Calgary, AB., Nov. 29, 2006 (TSX – COS.UN) — Canadian Oil Sands Trust (“Trust”) today announced that its wholly owned subsidiary, Canadian Oil Sands Limited (“Canadian Oil Sands”) has agreed, subject to certain conditions, to purchase from Talisman Energy Inc. (“Talisman”) its 1.25 per cent indirect interest in the Syncrude Joint Venture for approximately Cdn $475 million comprised of $237.5 million in cash and 8,189,655 Canadian Oil Sands Trust units.

The Trust will issue the equity to Talisman from treasury and will finance the cash portion through its existing credit facilities. This results in the acquisition being financed with approximately 50 per cent debt and 50 per cent equity.
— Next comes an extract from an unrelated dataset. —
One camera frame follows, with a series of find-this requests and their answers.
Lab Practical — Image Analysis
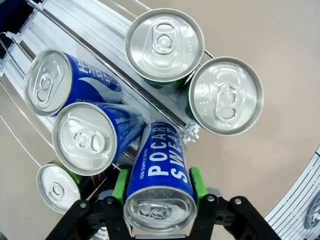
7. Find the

“We are pleased to consolidate another piece of Syncrude. We consider Syncrude to be the best oil sands project today with its superior resource holdings, newly expanded production infrastructure and nearly 30 years of operating experience," said Marcel Coutu, President and CEO of Canadian Oil Sands. “The transaction is modestly accretive, increasing reserves and production per Trust unit outstanding by approximately two per cent. Furthermore, Talisman’s preference to retain some exposure to Syncrude through Canadian Oil Sands Trust’s equity leaves our balance sheet relatively unchanged.”

The indirect 1.25 per cent interest acquired is held through Talisman’s ownership of limited partnership units in Canadian Oil Sands Limited Partnership (“Partnership”), which holds a five per cent interest in the Syncrude Joint Venture. The Partnership is already controlled and 75 per cent owned by Canadian Oil Sands Limited.

Through this transaction, Canadian Oil Sands’ interest in Syncrude will rise from 35.49 per cent to 36.74 per cent with a commensurate increase in reserves and production.
The Trust anticipates releasing its 2007 Outlook in early December, which will provide a specific production target as well as other performance metrics for the year.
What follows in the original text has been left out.